Kirchhoff Consult GmbH is a specialized consulting firm focused on financial communication, corporate communications, sustainability, ESG, investor relations, and IPO advisory services. The company targets capital markets professionals and corporate clients seeking expert guidance in reporting and sustainability communication. The website reflects a strong market position supported by multiple industry awards and a consistent, professional brand presence. Technically, the site is built on TYPO3 CMS with Apache and PHP 8.3, but lacks proper HTTPS configuration, which is a critical security gap. Security posture is moderate with valid SPF and DMARC records but no SSL/TLS encryption, no HSTS, and no DNSSEC. Privacy compliance is partial with a comprehensive privacy policy but no cookie consent mechanism. Overall, the site is content-rich and professionally designed but requires urgent security improvements to protect user data and enhance trust.

J

jim & jim

jimjim.ch

40

jim & jim is a leading Swiss marketing agency specializing in NextGen Marketing, focusing on engaging young, hyperconnected customers through innovative digital and physical strategies. The company offers a wide range of services including content creation, community management, live execution, and strategic consulting, positioning itself as a comprehensive partner for brands targeting Millennials and Gen Z. The website reflects a professional and consistent brand image with strong client references and active social media presence. Technically, the site is built on WordPress with modern enhancements like Lottie animations and integrates marketing and analytics tools such as Google Tag Manager and HubSpot. However, the absence of a valid SSL certificate and HTTPS implementation is a critical security gap, exposing the site to potential risks and undermining user trust. Privacy compliance is partially addressed with a comprehensive privacy policy, but lacks a cookie policy and explicit consent mechanisms. Overall, the site demonstrates good business credibility and content quality but requires urgent security improvements to meet modern standards.

F

Farner Consulting AG

farner.ch

40

Farner Consulting AG is a well-established Swiss communication agency with over 70 years of experience and a large team of 300 experts. The company offers a broad range of communication services including public affairs, media relations, corporate communications, healthcare, financial services, technology communications, and more. Their target audience primarily consists of businesses and organizations in Switzerland seeking integrated communication solutions. The website is built on WordPress and leverages multiple modern JavaScript libraries and marketing tools such as HubSpot and Google Tag Manager. While the site is professionally designed with good SEO and mobile optimization, it suffers from a critical security issue due to the absence of a valid SSL certificate, which undermines HTTPS security. The presence of HSTS headers is positive but ineffective without proper SSL. Email authentication records like SPF have syntax errors, and the DMARC policy is minimal, indicating room for improvement in email security. Privacy compliance is partially addressed with a comprehensive privacy policy but lacks a cookie consent mechanism despite tracking scripts.
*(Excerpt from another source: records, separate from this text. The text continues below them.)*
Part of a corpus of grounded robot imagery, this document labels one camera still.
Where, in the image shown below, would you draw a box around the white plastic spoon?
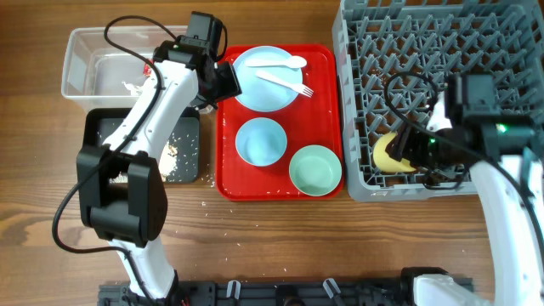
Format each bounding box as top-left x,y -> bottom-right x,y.
245,56 -> 307,69

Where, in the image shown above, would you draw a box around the white plastic fork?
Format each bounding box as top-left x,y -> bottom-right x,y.
255,70 -> 314,98

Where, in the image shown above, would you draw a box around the clear plastic bin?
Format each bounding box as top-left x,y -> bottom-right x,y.
61,25 -> 187,111

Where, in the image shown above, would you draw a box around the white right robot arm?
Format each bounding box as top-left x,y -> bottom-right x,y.
373,74 -> 543,305

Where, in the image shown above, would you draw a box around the yellow plastic cup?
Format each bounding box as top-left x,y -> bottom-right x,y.
372,132 -> 416,173

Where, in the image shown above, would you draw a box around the mint green bowl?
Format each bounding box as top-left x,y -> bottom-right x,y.
289,144 -> 343,197

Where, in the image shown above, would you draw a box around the light blue plate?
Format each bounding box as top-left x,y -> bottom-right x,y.
232,45 -> 304,113

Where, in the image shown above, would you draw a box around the red serving tray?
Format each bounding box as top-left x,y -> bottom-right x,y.
215,44 -> 343,201

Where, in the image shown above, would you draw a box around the rice and food leftovers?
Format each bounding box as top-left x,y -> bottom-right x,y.
108,142 -> 179,184

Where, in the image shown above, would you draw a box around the light blue bowl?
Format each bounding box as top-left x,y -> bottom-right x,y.
235,117 -> 287,167

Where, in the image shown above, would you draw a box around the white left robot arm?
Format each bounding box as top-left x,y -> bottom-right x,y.
52,11 -> 241,305

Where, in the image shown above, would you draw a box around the black plastic tray bin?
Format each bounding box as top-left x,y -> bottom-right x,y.
83,108 -> 201,184

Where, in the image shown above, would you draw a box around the red snack wrapper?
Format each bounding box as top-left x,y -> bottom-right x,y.
143,63 -> 152,77

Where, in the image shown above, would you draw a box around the grey dishwasher rack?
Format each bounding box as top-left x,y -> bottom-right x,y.
332,0 -> 543,201

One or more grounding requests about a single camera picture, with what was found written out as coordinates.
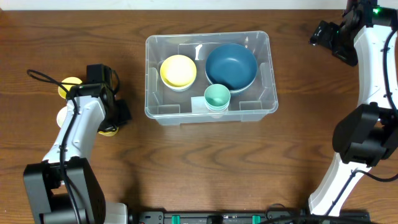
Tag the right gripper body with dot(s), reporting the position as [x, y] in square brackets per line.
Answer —
[340, 40]

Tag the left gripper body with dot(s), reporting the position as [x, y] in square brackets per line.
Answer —
[122, 114]

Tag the yellow cup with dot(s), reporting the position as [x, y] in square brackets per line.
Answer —
[109, 133]
[67, 84]

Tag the cream white cup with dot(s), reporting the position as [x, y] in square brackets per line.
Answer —
[61, 116]

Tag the white small bowl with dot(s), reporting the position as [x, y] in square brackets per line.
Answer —
[166, 83]

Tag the yellow small bowl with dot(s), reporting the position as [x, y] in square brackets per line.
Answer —
[178, 70]

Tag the dark blue bowl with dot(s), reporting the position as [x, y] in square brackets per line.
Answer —
[219, 89]
[230, 58]

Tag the beige large bowl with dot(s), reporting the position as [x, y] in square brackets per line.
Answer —
[233, 80]

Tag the light blue cup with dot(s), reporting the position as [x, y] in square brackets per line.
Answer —
[217, 108]

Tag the green cup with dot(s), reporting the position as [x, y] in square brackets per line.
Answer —
[218, 100]

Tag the pink cup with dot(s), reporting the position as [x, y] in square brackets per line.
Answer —
[217, 114]

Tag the light grey small bowl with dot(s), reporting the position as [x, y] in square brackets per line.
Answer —
[179, 89]

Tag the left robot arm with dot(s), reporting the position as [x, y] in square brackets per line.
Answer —
[63, 187]

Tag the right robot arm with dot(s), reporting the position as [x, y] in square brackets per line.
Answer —
[366, 38]

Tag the clear plastic storage container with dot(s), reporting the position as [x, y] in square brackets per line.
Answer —
[169, 107]

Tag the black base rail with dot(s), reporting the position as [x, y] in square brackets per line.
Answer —
[278, 215]

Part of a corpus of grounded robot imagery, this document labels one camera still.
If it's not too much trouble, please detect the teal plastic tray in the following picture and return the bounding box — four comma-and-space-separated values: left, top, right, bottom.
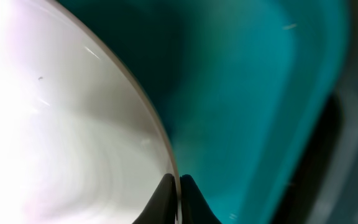
63, 0, 349, 223

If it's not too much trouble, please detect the grey dish rack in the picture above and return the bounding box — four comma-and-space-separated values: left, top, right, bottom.
272, 1, 358, 223

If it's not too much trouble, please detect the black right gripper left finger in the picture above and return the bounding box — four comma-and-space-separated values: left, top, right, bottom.
133, 174, 177, 224

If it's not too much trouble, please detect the pink plate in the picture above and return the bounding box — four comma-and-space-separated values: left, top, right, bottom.
0, 1, 177, 223

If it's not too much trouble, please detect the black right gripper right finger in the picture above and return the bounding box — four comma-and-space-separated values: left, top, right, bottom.
180, 174, 221, 224

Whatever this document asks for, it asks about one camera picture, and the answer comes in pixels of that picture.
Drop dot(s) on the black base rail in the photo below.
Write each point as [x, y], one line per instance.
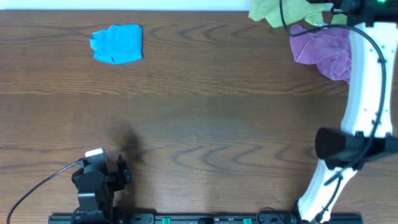
[266, 218]

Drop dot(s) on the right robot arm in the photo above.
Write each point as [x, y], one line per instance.
[366, 129]

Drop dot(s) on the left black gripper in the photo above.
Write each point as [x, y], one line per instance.
[120, 179]

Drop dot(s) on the green microfiber cloth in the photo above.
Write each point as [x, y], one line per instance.
[293, 11]

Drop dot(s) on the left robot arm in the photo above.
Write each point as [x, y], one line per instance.
[96, 186]

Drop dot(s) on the blue folded cloth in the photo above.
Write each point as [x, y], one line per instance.
[118, 44]

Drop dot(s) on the purple crumpled cloth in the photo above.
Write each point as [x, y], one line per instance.
[328, 49]
Overall, the website is functional and professional but requires urgent security enhancements to protect user data and improve trust.

B

BlueGlass | Team Farner

blueglass.ch

60

BlueGlass Interactive AG, operating as BlueGlass | Team Farner, is a leading digital marketing agency based in Zurich, Switzerland. The company offers a comprehensive suite of services including digital strategy consulting, SEO, content marketing, social media marketing, web design and development, data analytics, and e-sports video productions. With a strong market position supported by multiple industry awards and partnerships with major technology providers such as Google, Meta, and Microsoft, BlueGlass serves both national and international clients with a focus on data-driven and user-centric marketing solutions. The company is a medium-sized enterprise founded in 2007 and is part of the larger Team Farner communications group.